Business Services Industry

Fitch Rates Northeast Georgia Health System, Georgia 2005 Bonds 'A'

Business Wire, Sept 1, 2005

NEW YORK -- Fitch Ratings has assigned an underlying 'A' rating to the following issues for the Northeast Georgia Health System, Inc. Project:

Hospital Authority of Hall County (GA)

-- $52 million revenue anticipation certificates, series 2005A;

-- $66 million revenue anticipation certificates , series 2005B.

The series 2005A bonds will be auction-rate securities insured by MBIA, whose insurer financial strength is rated 'AAA' by Fitch. The series 2005B bonds will be variable-rate demand obligations insured by MBIA, with a liquidity facility provided by Citibank. Fitch will provide a short-term rating on the series 2005B bonds at a later date. Bond proceeds will be used to refund the outstanding series 1995 and portions of the outstanding series 1999 bonds. The bonds are expected to sell the week of Sept. 26 through negotiation by Citigroup. In addition, Fitch affirms the 'A' rating on Northeast Georgia Health System's outstanding debt listed below. The Rating Outlook is Stable.

Fitch affirmed Northeast Georgia Health System's (NGHS) rating in July 2005 and was aware of this refunding transaction. Since our rating action, NGHS entered into two forward starting floating to fixed interest rate swaps to lock in a fixed rate for the Series 2005 refunding transaction. The counterparty on both swaps is Citibank. Fitch believes the swaps pose minimal risk to NGHS due to its financial profile. In addition, the swaps were extensively reviewed with outside advisers and the board has adopted a swap policy.

Since Fitch's initial rating in 2001, NGHS has exhibited weakened profitability trends with a 0.7% operating margin in fiscal 2004 and negative 0.3% through the nine months of fiscal 2005 compared to historical profitability ratios of 2-3% operating margins. The decline in operating performance has been attributed to rising expenses namely bad debt and salaries, wages, and benefits. The organization has implemented several cost reduction initiatives including a reduction in workforce and restructuring employee benefits. These initiatives have resulted in $20 million of annual savings. Fitch views this favorably and expects NGHS to return to its historical profitability levels.

The full fiscal 2005 budget includes a 1% operating margin, which management expects to meet due to the receipt of indigent trust funds later in the fiscal year. However, Fitch believes the budget may be unattainable due to additional severance costs for over 60 employees that were terminated in the third quarter of fiscal 2005. However, Fitch expects the fiscal 2006 operating income target of $12 million to be met due to the savings identified in fiscal 2005.

NGHS' credit strengths include its strong liquidity and cash flow margins, investment in its plant, favorable market position, and solid utilization trends. NGHS maintains strong liquidity ratios despite healthy levels of capital investment in its plant with 252 days cash on hand at June 30, 2005. Strong cash flow has led to the sound liquidity position with double digit EBITDA margins that have averaged 14% over the last five years.

Capital investment has averaged 145% of depreciation expense over the last five years, which Fitch views favorably and has led to a young average age of plant of 7.9 years. NGHS has transitioned into a regional referral center with the addition of an open heart program in 2002, which has exceeded original volume projections.
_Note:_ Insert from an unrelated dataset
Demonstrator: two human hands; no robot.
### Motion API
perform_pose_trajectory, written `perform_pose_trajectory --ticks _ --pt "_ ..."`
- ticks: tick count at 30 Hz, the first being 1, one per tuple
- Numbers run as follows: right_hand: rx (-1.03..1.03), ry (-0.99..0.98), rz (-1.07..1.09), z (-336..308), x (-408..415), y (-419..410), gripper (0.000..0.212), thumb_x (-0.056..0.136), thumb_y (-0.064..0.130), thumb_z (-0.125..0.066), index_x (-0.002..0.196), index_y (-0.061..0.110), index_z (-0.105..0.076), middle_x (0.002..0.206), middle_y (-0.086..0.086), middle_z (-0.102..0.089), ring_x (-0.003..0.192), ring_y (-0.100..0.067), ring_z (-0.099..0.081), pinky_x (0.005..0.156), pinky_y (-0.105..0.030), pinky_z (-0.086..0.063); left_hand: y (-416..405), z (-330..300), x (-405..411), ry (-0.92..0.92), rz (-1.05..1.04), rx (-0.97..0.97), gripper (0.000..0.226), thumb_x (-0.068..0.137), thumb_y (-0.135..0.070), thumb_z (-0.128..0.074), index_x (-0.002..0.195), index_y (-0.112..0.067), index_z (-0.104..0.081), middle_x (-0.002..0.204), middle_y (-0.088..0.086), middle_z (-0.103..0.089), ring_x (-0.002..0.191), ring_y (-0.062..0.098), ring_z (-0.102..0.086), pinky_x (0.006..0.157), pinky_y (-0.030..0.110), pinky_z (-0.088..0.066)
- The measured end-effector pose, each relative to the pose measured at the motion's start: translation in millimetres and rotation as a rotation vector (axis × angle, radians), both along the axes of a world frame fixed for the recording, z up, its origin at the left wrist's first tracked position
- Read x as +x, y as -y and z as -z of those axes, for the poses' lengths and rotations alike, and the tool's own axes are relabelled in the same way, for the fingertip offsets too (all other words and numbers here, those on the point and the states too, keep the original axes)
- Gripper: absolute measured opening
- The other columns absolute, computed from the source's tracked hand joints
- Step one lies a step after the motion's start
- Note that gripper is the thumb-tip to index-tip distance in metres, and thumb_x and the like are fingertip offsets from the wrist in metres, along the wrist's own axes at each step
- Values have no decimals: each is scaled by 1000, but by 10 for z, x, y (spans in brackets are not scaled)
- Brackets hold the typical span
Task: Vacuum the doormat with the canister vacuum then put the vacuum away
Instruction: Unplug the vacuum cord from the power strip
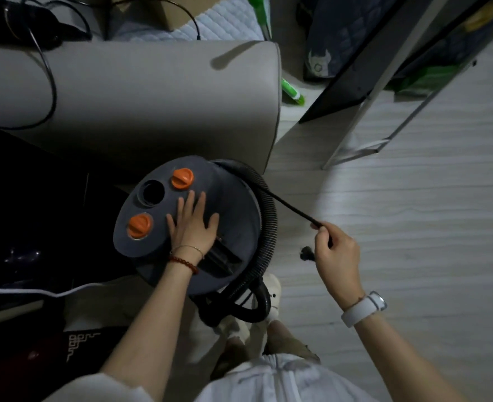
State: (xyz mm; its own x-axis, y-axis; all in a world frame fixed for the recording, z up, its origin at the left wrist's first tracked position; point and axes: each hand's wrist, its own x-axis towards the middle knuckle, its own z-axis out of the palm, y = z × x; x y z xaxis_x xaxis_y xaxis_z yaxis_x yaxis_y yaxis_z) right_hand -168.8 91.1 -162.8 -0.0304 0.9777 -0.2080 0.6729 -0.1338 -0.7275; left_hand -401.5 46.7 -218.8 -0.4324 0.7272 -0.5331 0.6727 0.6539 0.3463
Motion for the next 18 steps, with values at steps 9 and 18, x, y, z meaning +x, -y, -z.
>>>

The open heart program was funded with the series 2001 bond issuance and the project was on time and on budget.

Open heart cases totaled 565 in fiscal 2004. NGHS maintains the leading market position in its total service area with 36% market share in 2004 up from 35% in 2001. In addition, this is five times the market share of the next closest competitor, Gwinnett Medical Center with 7.2% in 2004. Due to the solid population growth, utilization trends have been favorable with an increase in discharges of 7% and 4%, respectively in fiscal 2003 and 2004 and an increase in outpatient surgeries of 7% and 6% respectively over the same time period.

Credit concerns include future capital needs and rising bad debt expense. Due to the strong growth in NGHS' service area, the organization is considering two significant expansion projects. NGHS has already received a certificate of need for an additional 96 beds at its main campus. In addition, the organization may potentially add inpatient capacity in South Hall County, which is one of the fastest growing counties in its service area. The capital plan for FY 2006-2010 totals $340 million and additional debt is expected in 2007.

Fitch will evaluate the effect the additional debt will have on NGHS' rating at the time of issuance. Despite the recent pressures on operating performance, debt service coverage has remained sound averaging 2.8x over the last three fiscal years and was 3.0x through the nine months ended June 30, 2005. Bad debt expense has increased significantly to $29 million in fiscal 2004 from $17 million in fiscal 2002.